─── RECORDS PROVIDED

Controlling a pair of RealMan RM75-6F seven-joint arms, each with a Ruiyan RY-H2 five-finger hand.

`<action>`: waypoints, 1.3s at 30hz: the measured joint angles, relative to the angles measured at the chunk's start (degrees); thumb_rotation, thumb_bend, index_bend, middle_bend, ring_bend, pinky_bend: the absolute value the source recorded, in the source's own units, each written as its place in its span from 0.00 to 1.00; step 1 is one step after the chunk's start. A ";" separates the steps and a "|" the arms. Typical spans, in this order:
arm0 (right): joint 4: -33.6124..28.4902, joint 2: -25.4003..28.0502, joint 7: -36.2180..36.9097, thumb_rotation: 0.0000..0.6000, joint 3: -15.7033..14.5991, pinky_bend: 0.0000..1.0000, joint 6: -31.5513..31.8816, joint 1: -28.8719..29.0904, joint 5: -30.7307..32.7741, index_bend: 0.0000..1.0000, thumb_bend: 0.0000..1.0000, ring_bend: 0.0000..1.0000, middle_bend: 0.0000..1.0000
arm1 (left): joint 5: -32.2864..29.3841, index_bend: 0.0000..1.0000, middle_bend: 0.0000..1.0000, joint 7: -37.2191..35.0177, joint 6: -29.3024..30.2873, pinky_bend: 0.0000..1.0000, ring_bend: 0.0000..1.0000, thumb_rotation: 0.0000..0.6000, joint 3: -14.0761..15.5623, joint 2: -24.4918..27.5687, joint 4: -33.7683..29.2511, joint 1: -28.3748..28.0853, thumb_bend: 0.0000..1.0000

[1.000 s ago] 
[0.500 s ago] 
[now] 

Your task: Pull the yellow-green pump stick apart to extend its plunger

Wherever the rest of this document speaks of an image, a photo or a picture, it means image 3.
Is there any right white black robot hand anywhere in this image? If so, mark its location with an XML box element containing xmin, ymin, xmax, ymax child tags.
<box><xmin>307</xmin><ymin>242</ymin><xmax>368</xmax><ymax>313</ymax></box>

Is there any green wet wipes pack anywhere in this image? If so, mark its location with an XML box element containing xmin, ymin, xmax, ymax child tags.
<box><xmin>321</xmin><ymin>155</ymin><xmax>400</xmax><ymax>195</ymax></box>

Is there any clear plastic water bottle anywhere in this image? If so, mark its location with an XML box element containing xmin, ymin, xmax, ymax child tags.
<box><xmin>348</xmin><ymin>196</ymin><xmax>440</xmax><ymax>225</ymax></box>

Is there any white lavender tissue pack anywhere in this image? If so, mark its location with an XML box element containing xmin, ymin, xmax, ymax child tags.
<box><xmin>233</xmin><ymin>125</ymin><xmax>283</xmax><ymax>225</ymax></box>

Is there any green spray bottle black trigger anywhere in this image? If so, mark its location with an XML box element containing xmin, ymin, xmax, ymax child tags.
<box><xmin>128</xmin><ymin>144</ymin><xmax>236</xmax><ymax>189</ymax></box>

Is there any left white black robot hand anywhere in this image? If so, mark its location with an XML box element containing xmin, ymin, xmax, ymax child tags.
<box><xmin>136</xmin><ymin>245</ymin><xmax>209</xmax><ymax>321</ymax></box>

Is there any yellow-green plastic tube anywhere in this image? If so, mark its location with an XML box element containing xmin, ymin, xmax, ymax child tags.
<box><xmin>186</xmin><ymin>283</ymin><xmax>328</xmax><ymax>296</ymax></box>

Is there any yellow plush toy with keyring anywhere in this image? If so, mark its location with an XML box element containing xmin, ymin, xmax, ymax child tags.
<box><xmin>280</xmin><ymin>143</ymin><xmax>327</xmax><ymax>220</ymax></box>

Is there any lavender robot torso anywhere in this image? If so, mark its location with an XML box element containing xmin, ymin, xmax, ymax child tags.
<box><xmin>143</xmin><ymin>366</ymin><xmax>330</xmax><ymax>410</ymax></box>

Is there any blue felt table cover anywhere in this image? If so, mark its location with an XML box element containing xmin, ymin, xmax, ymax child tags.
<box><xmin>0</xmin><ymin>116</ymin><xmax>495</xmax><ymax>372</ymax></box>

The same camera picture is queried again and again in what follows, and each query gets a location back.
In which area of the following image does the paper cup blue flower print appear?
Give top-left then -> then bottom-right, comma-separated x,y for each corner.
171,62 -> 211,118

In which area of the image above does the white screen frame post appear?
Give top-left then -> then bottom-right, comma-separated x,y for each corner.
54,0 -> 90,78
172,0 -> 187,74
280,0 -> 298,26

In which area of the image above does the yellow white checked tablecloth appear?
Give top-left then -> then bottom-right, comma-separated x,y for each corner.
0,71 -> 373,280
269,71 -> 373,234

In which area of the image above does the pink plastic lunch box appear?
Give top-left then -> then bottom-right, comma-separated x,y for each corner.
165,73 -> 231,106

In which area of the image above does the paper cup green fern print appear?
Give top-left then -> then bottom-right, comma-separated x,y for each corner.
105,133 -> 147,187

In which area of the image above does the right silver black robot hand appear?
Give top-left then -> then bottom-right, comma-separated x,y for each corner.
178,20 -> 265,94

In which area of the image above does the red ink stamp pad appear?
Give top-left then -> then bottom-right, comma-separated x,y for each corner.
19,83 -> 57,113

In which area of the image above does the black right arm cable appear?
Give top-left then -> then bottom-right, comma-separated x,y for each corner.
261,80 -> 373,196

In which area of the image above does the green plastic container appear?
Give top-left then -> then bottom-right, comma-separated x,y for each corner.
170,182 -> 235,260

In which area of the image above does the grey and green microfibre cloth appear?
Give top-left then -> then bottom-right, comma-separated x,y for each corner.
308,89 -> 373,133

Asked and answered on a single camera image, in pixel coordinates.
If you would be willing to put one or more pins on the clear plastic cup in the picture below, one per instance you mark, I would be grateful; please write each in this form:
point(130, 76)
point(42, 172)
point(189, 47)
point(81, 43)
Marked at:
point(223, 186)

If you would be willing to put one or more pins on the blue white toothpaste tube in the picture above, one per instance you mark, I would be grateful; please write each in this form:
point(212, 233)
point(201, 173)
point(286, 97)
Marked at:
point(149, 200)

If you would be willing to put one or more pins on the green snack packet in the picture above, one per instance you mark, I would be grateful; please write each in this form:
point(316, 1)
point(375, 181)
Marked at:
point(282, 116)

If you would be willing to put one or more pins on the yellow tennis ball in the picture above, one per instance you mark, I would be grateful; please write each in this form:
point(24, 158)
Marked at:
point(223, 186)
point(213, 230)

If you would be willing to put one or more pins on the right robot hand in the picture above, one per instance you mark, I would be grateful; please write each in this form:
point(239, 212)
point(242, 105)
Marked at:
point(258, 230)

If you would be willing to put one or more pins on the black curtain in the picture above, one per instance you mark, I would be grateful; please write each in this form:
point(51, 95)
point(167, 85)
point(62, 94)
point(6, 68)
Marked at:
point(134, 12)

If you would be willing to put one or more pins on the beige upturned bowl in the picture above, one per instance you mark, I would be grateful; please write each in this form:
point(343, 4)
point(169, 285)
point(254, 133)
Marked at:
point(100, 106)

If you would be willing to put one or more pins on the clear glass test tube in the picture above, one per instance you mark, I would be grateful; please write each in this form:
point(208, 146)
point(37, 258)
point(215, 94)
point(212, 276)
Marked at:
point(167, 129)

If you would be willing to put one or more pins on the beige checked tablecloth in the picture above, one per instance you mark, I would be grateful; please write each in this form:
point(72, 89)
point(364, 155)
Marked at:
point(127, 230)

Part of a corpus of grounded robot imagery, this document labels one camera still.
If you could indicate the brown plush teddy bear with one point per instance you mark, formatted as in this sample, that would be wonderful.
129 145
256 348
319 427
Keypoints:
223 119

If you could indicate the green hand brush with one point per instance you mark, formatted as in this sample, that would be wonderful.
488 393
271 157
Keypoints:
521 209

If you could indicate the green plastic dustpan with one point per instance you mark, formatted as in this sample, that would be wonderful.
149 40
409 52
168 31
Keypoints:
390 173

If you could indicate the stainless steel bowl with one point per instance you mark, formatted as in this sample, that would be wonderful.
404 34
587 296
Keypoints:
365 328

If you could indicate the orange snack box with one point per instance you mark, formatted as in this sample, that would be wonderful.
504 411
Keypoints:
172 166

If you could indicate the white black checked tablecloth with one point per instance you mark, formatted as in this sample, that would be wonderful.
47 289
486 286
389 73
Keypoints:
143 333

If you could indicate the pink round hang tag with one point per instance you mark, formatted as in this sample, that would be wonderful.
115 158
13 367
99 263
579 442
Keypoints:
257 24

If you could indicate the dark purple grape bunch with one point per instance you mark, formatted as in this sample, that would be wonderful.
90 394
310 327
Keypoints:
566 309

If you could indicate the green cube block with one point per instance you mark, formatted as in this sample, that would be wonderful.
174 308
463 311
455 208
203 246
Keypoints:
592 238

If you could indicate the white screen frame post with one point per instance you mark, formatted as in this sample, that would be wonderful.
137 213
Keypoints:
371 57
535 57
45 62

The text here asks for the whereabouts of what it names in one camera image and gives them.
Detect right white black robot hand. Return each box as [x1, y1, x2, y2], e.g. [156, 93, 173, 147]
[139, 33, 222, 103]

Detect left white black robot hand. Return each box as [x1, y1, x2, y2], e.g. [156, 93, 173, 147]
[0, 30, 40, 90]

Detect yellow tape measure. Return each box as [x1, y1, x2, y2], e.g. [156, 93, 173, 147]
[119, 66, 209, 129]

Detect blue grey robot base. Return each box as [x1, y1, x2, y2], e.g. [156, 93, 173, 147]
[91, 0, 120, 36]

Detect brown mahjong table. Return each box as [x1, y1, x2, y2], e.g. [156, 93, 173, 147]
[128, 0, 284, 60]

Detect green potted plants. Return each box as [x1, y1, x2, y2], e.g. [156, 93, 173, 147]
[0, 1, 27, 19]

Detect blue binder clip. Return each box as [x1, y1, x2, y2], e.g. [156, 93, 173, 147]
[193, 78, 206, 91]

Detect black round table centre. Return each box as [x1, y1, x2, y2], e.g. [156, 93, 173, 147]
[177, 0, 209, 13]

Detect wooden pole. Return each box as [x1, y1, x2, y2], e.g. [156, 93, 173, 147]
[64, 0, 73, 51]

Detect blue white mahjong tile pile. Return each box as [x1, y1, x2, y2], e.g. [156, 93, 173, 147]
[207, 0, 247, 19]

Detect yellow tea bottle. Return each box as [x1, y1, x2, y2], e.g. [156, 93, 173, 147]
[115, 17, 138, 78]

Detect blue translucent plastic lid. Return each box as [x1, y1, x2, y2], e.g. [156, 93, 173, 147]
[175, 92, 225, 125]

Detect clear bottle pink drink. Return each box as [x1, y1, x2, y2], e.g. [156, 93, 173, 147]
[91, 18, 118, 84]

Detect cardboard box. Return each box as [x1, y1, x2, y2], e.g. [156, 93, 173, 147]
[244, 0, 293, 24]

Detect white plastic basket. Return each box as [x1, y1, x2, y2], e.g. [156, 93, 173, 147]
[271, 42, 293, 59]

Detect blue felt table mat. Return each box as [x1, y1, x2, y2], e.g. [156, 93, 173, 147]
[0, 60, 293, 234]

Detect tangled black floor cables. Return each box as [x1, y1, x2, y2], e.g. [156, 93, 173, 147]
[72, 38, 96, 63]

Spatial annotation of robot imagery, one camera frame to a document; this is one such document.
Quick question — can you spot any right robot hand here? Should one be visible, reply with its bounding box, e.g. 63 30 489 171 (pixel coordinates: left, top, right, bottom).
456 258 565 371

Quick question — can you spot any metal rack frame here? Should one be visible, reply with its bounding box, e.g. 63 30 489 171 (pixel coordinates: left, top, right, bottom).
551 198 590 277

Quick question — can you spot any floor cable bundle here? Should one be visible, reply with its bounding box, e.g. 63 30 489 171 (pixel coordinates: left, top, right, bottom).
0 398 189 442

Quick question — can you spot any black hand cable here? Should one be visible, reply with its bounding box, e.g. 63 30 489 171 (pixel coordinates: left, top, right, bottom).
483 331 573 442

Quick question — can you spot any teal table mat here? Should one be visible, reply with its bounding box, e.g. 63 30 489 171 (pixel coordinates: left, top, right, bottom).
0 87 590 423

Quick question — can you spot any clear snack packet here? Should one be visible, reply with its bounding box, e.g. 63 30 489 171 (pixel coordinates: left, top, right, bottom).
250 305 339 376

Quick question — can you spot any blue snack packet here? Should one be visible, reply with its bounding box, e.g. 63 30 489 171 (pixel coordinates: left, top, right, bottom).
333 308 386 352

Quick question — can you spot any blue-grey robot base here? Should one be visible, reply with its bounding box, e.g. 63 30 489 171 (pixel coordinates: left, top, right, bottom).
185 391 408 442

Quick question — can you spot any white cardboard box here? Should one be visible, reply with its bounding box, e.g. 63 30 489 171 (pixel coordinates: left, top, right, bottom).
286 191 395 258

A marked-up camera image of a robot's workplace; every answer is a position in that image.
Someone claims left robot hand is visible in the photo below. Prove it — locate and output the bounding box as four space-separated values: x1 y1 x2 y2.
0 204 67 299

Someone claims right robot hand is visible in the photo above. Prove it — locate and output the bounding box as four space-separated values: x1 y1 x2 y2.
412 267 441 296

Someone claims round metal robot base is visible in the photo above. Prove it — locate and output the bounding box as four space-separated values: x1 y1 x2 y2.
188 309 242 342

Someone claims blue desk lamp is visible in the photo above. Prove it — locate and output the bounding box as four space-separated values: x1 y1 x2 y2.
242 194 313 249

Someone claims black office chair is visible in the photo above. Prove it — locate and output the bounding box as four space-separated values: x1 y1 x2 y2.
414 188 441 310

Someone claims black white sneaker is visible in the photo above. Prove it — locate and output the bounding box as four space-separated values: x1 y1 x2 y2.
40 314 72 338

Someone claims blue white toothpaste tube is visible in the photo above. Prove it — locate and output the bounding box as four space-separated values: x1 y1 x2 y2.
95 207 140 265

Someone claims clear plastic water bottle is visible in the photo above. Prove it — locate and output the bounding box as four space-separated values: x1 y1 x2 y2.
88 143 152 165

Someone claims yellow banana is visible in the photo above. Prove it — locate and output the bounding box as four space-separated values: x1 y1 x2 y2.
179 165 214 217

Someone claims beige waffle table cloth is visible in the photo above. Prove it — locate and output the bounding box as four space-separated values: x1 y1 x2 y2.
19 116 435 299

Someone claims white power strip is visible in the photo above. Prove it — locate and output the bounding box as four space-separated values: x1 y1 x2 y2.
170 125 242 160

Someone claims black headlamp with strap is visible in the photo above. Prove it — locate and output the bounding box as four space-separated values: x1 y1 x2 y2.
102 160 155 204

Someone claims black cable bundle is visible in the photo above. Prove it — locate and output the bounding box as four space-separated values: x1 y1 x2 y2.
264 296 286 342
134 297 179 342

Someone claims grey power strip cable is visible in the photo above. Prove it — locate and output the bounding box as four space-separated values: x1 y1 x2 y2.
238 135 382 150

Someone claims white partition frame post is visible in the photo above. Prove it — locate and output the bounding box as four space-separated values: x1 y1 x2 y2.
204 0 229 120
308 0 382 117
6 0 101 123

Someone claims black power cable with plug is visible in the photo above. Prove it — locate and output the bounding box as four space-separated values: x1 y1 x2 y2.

──────

## ASSIGNED TASK
In the entries above, count the lines that contain the string "print" and reply with the number only.

## RESPONSE BOX
2